### Task item
A word-for-word copy of the data, with no images, is the required answer.

· · · · · · ·

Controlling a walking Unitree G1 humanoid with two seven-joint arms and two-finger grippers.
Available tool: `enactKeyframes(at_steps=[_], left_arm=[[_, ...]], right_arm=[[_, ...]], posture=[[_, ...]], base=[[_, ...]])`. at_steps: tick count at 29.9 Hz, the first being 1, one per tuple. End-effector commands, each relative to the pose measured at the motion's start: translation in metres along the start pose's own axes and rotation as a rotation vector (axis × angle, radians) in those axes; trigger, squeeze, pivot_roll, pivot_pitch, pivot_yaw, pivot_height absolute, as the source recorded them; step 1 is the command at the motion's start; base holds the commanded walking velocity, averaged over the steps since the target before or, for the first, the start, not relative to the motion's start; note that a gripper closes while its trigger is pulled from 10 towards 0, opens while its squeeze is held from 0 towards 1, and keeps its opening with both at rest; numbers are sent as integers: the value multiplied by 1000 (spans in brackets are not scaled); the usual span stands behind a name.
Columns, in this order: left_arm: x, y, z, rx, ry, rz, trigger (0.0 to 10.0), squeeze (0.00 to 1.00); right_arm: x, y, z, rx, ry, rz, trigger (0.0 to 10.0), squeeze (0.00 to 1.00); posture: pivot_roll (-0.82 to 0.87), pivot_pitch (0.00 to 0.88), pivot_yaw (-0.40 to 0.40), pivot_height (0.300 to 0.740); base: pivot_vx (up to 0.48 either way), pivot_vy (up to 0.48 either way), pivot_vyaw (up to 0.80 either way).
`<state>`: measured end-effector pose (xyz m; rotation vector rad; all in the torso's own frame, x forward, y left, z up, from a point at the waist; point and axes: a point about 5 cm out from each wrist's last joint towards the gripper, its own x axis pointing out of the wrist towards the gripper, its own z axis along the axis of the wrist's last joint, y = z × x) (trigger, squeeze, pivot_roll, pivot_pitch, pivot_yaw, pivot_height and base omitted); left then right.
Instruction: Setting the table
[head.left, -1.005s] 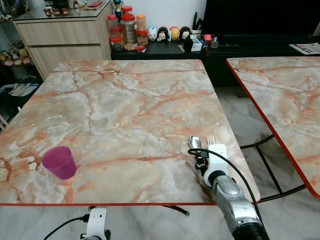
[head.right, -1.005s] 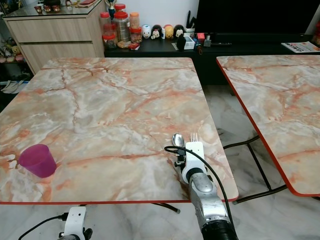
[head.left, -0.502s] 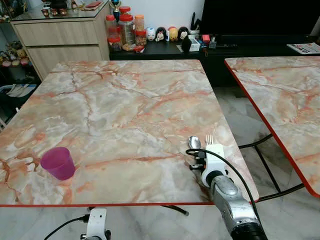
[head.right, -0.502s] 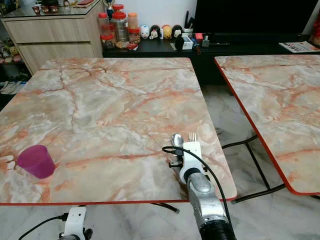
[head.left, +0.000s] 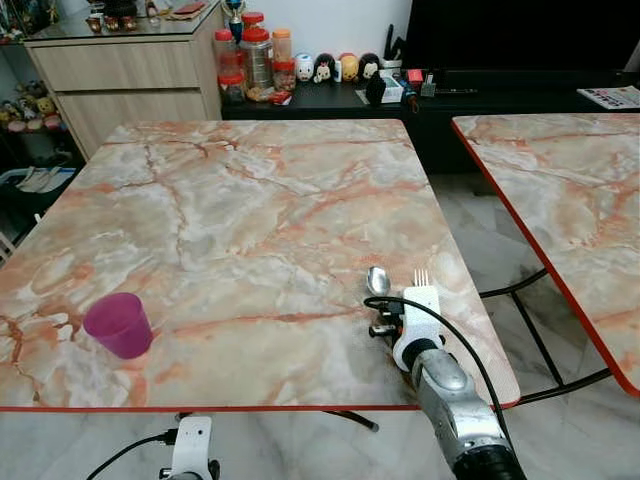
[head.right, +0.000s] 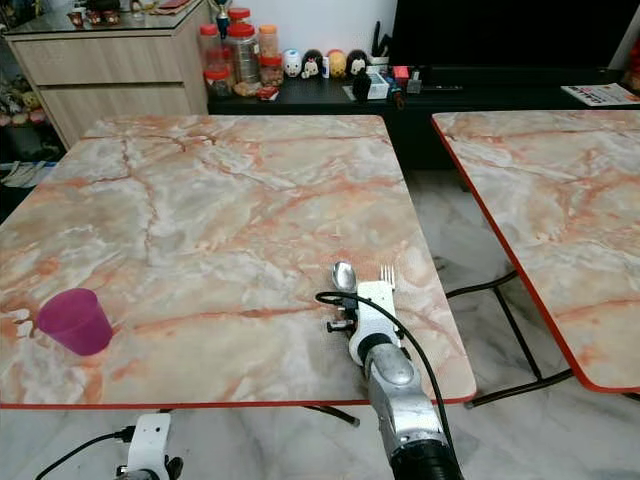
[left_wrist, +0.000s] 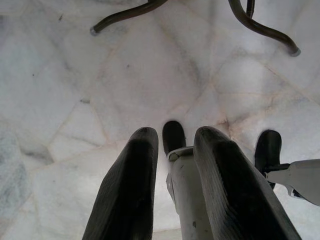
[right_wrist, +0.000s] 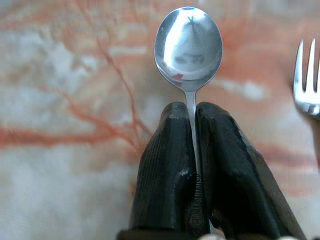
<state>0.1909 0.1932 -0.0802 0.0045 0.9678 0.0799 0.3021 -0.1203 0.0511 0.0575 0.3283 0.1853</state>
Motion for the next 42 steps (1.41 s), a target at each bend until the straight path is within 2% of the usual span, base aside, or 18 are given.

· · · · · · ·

### Response below
Controlling a walking Unitree G1 humanoid with two seven-joint arms and two-finger grippers.
Available tool: `enactKeyframes(at_steps=[_], left_arm=[[_, ...]], right_arm=[[_, ...]], posture=[[_, ...]], base=[[_, ...]])`. at_steps: tick count at 29.9 Hz, the first being 1, one per tuple. End-effector commands, each relative to the pose measured at the motion's start: translation in metres along the start pose's own axes and rotation as a rotation vector (axis × angle, radians) in those axes; trigger, squeeze, pivot_roll, pivot_pitch, pivot_yaw, pivot_height absolute, as the source recorded them; step 1 is the command at the motion's start; base holds the commanded walking velocity, averaged over the steps since the target before or, for the first, the start, not relative to the motion's start; note that a gripper closes while its trigger is pulled from 10 towards 0, opens while its squeeze is held from 0 towards 1, and keeps its opening with both at rest; numbers are sent as integers: the value multiplied by 1000 (spans in brackets are not scaled); the usual span stands behind a name.
Columns, in this order: left_arm: x, y, z, rx, ry, rz, trigger (0.0 to 10.0), squeeze (0.00 to 1.00); right_arm: x, y, z, rx, ry, rz, trigger (0.0 to 10.0), squeeze (0.00 to 1.00); posture: pivot_roll (-0.82 to 0.87), pivot_pitch (0.00 to 0.88), pivot_yaw (-0.40 to 0.40), pivot_height (0.300 to 0.740); base: pivot_vx (up to 0.48 either way), pivot_vy (up to 0.48 either way), pivot_vyaw (up to 0.80 either way).
`<state>`: measured end-effector pose (xyz m; rotation vector rad; all in the torso's own frame, x forward, y left, z up, from a point at the waist; point and axes: a point about 5 cm out from each wrist's last joint towards the gripper, its own x axis pointing out of the wrist towards the gripper, its own z axis along the axis of the wrist's last joint, y = z × x) (trigger, squeeze, pivot_roll, pivot_pitch, pivot_yaw, pivot_height and base omitted); left then right.
Instruction: Setting the table
[head.left, -1.005s] 
[head.right, -1.005s] 
[head.left, -0.502s] 
[head.right, -0.502s] 
[head.left, +0.000s] 
[head.right, +0.000s] 
[left_wrist, +0.000s] 
[right_wrist, +0.000s] 
<state>0.1909 0.1932 -0.0802 0.0045 0.9678 0.0799 0.3021 -0.1203 0.0511 0.0575 0.3283 0.1853</state>
Motion for the next 42 steps (1.41 s), a target at each bend until the straight path is within 2% of the usual span, base aside, or 18 are given.

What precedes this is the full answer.